# my car :)



## Guest (Jan 9, 2003)

*Exterior......*


----------



## Guest (Jan 9, 2003)

*interior....*

*Interior......*


----------



## nismoprincess (Sep 27, 2002)

NICE


----------



## Guest (Jan 9, 2003)

*soon....real soon....*

*collecting dust....*


----------



## LIUSPEED (May 29, 2002)

very nice !! hope to see more pix soon ! =)


----------



## Equivocal (Sep 6, 2002)

A beauty. I saw an Alty around my way the other day lowered with Rims.

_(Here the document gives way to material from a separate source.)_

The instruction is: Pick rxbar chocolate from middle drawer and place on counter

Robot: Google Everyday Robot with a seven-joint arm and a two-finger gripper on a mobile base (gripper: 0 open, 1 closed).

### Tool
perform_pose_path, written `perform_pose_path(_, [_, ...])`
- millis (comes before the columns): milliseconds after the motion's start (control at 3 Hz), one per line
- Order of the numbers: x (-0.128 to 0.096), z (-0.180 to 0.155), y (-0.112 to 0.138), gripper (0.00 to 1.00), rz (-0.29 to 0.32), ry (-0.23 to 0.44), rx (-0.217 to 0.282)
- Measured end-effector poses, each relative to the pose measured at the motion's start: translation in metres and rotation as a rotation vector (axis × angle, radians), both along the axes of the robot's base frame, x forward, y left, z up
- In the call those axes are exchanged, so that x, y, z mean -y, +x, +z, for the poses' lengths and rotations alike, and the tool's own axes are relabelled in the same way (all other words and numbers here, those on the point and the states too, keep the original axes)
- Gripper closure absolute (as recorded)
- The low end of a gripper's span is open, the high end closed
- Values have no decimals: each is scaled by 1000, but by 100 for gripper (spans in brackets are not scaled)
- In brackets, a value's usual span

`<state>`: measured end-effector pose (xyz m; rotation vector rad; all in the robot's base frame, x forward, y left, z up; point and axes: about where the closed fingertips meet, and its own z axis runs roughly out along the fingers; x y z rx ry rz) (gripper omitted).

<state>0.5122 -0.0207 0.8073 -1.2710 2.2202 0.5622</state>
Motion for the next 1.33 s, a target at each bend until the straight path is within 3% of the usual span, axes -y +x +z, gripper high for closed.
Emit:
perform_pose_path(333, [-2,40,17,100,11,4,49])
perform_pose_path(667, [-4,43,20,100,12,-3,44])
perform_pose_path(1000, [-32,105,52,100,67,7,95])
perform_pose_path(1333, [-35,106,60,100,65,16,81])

I was blown away on how great the way look hooked up.


----------



## whiteb14 (Jul 7, 2002)

*nice!*

im not a big fan of chromes... but i love ur rims! and they look great on ur Alty. nice job with ur interior, it looks really tight.


----------



## ImportCarTuner (Jun 9, 2002)

Nice Altima and phat audio/multimedia set-up bro... are those subs W6's or W7's?


----------



## my420sx (May 12, 2002)

Nice ride.....why the 2.5? couldn't find a v6?


----------



## Guest (Jan 9, 2003)

my420sx said:


> *Nice ride.....why the 2.5? couldn't find a v6? *


i found a v6, i'm only 18 and my parents wanted the price to be below 25, and i wanted leather inside, no idea there was aftermarket leather.... man i wish i could go back. 



importcartuner said:


> *Nice Altima and phat audio/multimedia set-up bro... are those subs W6's or W7's? *


two 10 w6v2s, they didnt have any w7s in stock or i would of got them. it was a walk into a car stereo place and was like what the hell... hook my car up.


----------